- **What to produce**: Set down a true copy of the data, with all pictures left out.

- **Data segment**:
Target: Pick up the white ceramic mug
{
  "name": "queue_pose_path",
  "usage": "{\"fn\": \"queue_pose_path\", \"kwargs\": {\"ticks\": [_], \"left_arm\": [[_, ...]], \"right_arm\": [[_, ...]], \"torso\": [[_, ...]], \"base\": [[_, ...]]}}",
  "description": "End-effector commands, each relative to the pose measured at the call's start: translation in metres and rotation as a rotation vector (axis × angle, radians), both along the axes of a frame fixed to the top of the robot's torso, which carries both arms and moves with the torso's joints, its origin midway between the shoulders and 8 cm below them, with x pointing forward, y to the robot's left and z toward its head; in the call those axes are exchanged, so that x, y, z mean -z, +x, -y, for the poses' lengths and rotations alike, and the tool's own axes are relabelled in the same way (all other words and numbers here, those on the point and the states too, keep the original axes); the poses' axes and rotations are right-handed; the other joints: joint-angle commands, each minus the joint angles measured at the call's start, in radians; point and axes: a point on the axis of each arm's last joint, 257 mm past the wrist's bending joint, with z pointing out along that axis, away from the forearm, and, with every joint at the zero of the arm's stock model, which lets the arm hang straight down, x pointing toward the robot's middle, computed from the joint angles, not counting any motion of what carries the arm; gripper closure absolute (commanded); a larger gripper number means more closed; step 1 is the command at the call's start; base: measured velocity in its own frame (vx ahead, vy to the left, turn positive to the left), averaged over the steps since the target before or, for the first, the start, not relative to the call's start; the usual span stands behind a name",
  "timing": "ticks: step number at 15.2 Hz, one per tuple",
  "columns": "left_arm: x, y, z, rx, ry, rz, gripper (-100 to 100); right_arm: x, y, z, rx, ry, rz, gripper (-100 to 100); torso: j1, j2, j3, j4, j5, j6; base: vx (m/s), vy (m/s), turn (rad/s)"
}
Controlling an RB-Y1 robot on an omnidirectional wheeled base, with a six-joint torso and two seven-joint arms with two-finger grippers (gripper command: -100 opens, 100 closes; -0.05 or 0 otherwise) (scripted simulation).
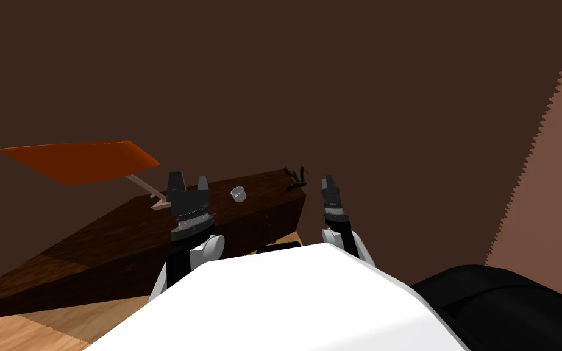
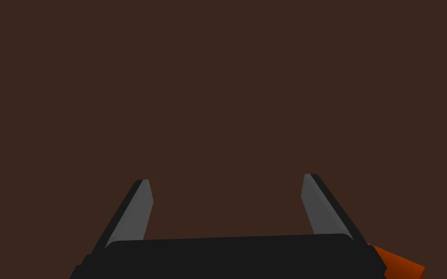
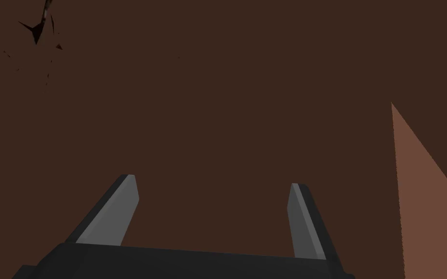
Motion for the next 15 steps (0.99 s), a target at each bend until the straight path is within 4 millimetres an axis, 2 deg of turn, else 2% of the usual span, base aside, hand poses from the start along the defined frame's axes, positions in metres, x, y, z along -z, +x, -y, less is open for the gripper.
{"fn": "queue_pose_path", "kwargs": {"ticks": [1,7,8,9,10,11,12,13,14,15], "left_arm": [[0.006,0.004,-0.003,0.006,0.026,-0.029,-100],[0.029,0.016,-0.021,0.004,0.076,-0.135,-100],[0.039,0.021,-0.033,-0.004,0.083,-0.182,-100],[0.039,0.021,-0.032,-0.002,0.089,-0.183,-100],[0.051,0.026,-0.046,-0.013,0.092,-0.235,-100],[0.050,0.026,-0.045,-0.010,0.100,-0.236,-100],[0.063,0.030,-0.062,-0.026,0.097,-0.292,-100],[0.063,0.031,-0.060,-0.021,0.108,-0.294,-100],[0.076,0.034,-0.079,-0.040,0.101,-0.353,-100],[0.076,0.035,-0.078,-0.035,0.113,-0.356,-100]], "right_arm": [[0.000,0.000,0.000,0.000,0.000,0.000,0],[0.000,0.000,0.000,0.000,0.000,0.000,0],[0.000,0.000,0.000,0.000,0.000,0.000,0],[0.000,0.000,0.000,0.000,0.000,0.000,0],[0.000,0.000,0.000,0.000,0.000,0.000,0],[0.000,0.000,0.000,0.000,0.000,0.000,0],[0.000,0.000,0.000,0.000,0.000,0.000,0],[0.000,0.000,0.000,0.000,0.000,0.000,0],[0.000,0.000,0.000,0.000,0.000,0.000,0],[0.000,0.000,0.000,0.000,0.000,0.000,0]], "torso": [[0.000,0.000,0.000,0.000,0.000,0.000],[0.002,0.005,0.003,0.001,0.000,0.000],[0.002,0.005,0.003,0.001,0.000,0.000],[0.002,0.005,0.003,0.001,0.000,0.000],[0.003,0.004,0.002,0.001,0.001,0.000],[0.003,0.005,0.003,0.001,0.001,0.000],[0.003,0.005,0.003,0.001,0.001,0.000],[0.003,0.005,0.003,0.001,0.001,0.000],[0.003,0.005,0.003,0.001,0.001,0.000],[0.003,0.005,0.003,0.001,0.001,0.001]], "base": [[-0.022,0.001,-0.053],[-0.068,0.008,-0.098],[-0.051,0.020,-0.137],[-0.049,0.024,-0.110],[-0.058,0.023,-0.139],[-0.060,0.022,-0.136],[-0.066,0.021,-0.192],[-0.066,0.022,-0.148],[-0.067,0.017,-0.196],[-0.061,0.016,-0.178]]}}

- **Answer to the exercise**:
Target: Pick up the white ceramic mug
{
  "name": "queue_pose_path",
  "usage": "{\"fn\": \"queue_pose_path\", \"kwargs\": {\"ticks\": [_], \"left_arm\": [[_, ...]], \"right_arm\": [[_, ...]], \"torso\": [[_, ...]], \"base\": [[_, ...]]}}",
  "description": "End-effector commands, each relative to the pose measured at the call's start: translation in metres and rotation as a rotation vector (axis × angle, radians), both along the axes of a frame fixed to the top of the robot's torso, which carries both arms and moves with the torso's joints, its origin midway between the shoulders and 8 cm below them, with x pointing forward, y to the robot's left and z toward its head; in the call those axes are exchanged, so that x, y, z mean -z, +x, -y, for the poses' lengths and rotations alike, and the tool's own axes are relabelled in the same way (all other words and numbers here, those on the point and the states too, keep the original axes); the poses' axes and rotations are right-handed; the other joints: joint-angle commands, each minus the joint angles measured at the call's start, in radians; point and axes: a point on the axis of each arm's last joint, 257 mm past the wrist's bending joint, with z pointing out along that axis, away from the forearm, and, with every joint at the zero of the arm's stock model, which lets the arm hang straight down, x pointing toward the robot's middle, computed from the joint angles, not counting any motion of what carries the arm; gripper closure absolute (commanded); a larger gripper number means more closed; step 1 is the command at the call's start; base: measured velocity in its own frame (vx ahead, vy to the left, turn positive to the left), averaged over the steps since the target before or, for the first, the start, not relative to the call's start; the usual span stands behind a name",
  "timing": "ticks: step number at 15.2 Hz, one per tuple",
  "columns": "left_arm: x, y, z, rx, ry, rz, gripper (-100 to 100); right_arm: x, y, z, rx, ry, rz, gripper (-100 to 100); torso: j1, j2, j3, j4, j5, j6; base: vx (m/s), vy (m/s), turn (rad/s)"
}
Controlling an RB-Y1 robot on an omnidirectional wheeled base, with a six-joint torso and two seven-joint arms with two-finger grippers (gripper command: -100 opens, 100 closes; -0.05 or 0 otherwise) (scripted simulation).
Motion for the next 15 steps (0.99 s), a target at each bend until the straight path is within 4 millimetres an axis, 2 deg of turn, else 2% of the usual span, base aside, hand poses from the start along the defined frame's axes, positions in metres, x, y, z along -z, +x, -y, less is open for the gripper.
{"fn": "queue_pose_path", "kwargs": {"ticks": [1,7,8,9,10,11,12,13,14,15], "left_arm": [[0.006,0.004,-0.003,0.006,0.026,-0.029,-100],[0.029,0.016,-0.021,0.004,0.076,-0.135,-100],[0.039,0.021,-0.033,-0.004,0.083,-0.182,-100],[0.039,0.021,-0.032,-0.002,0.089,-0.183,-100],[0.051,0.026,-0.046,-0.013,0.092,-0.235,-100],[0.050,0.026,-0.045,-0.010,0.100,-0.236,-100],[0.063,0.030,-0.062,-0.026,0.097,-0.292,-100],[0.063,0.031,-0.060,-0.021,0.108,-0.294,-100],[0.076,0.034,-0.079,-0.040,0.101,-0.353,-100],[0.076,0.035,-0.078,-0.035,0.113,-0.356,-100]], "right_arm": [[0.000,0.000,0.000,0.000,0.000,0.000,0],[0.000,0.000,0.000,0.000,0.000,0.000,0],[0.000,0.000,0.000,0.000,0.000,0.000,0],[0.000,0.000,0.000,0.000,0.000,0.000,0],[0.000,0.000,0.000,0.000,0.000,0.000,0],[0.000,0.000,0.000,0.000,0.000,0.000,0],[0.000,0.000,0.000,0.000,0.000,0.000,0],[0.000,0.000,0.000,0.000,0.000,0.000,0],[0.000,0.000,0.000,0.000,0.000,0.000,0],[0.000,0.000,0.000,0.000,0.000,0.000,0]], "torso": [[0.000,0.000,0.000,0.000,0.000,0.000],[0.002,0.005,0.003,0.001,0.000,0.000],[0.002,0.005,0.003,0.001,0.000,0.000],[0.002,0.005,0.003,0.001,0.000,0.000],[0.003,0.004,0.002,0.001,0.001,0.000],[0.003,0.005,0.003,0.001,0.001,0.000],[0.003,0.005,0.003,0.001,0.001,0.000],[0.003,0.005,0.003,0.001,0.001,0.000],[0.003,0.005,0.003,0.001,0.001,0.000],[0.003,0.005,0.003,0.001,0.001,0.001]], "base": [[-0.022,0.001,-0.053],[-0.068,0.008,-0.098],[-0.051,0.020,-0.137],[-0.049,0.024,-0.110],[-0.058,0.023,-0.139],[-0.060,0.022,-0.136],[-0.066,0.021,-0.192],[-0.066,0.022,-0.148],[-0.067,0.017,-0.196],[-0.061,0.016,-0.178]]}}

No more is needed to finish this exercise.